Below are records; reproduce exactly the lines from the one that has "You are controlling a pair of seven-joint" through the one that has "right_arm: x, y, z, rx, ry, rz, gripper", ends included, and nothing more.

Data items
---+---

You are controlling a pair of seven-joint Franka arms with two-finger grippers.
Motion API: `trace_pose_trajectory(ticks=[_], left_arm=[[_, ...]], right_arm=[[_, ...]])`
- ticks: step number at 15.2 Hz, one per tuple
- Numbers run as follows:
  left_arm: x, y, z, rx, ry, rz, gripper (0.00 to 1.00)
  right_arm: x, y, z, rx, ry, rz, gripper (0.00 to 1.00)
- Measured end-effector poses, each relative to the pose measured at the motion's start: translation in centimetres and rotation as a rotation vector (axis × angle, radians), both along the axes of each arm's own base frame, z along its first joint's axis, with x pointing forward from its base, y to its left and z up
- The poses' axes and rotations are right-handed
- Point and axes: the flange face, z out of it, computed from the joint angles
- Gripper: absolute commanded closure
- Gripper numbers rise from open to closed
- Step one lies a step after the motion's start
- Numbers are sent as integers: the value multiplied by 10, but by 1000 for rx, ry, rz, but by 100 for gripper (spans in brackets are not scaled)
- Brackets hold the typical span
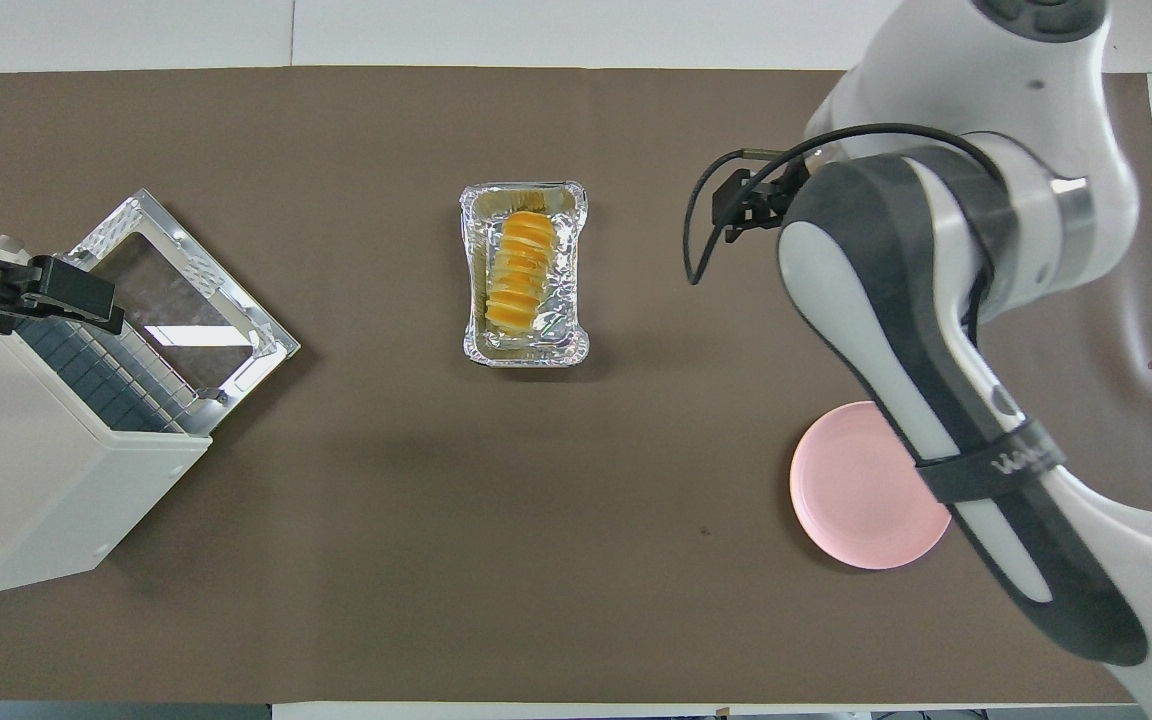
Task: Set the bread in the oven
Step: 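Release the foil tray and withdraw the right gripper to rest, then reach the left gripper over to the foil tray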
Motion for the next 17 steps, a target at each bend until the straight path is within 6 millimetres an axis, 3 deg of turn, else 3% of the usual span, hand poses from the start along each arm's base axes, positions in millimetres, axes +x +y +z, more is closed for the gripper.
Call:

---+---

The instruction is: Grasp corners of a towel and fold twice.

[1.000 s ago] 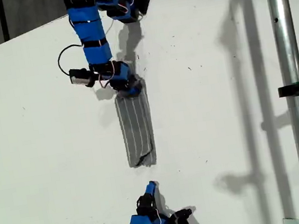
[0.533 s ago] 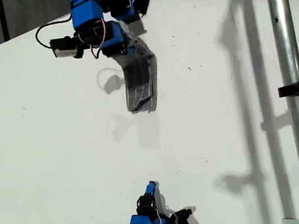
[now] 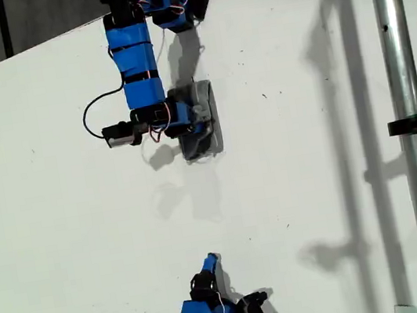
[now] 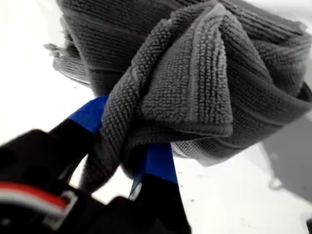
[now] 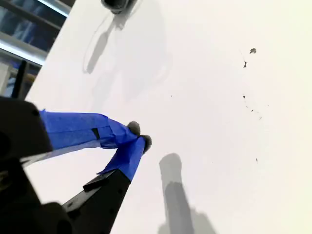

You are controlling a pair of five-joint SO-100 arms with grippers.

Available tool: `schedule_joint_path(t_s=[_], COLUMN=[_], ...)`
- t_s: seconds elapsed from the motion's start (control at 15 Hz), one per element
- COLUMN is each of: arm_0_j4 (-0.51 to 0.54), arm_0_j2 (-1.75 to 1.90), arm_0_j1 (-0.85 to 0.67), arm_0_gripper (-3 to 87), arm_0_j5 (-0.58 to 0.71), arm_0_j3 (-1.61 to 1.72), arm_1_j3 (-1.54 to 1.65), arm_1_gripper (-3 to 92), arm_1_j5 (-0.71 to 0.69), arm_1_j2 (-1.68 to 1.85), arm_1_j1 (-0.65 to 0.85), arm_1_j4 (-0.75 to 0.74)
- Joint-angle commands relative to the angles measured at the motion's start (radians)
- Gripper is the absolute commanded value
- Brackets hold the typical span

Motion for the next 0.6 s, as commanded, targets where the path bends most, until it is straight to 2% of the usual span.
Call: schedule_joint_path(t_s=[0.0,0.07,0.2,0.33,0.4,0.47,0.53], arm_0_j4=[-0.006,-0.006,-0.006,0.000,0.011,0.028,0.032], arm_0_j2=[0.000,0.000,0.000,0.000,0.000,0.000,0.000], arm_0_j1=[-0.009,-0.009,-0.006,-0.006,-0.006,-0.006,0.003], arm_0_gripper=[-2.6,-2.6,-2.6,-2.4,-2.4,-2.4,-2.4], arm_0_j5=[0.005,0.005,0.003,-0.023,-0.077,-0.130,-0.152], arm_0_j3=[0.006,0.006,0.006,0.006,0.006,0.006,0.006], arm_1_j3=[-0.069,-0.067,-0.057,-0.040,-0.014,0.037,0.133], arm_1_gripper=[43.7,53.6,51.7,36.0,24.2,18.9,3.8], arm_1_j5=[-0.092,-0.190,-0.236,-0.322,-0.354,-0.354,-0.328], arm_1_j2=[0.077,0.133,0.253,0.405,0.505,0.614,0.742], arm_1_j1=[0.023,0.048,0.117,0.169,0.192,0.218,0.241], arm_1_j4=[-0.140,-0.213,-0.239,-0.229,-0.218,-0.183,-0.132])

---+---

(Answer for this exercise):
You are controlling a pair of seven-joint Franka arms with two-finger grippers.
Motion API: `trace_pose_trajectory(ticks=[_], left_arm=[[_, ...]], right_arm=[[_, ...]])`
- ticks: step number at 15.2 Hz, one per tuple
- Numbers run as follows:
  left_arm: x, y, z, rx, ry, rz, gripper (0.00 to 1.00)
  right_arm: x, y, z, rx, ry, rz, gripper (0.00 to 1.00)

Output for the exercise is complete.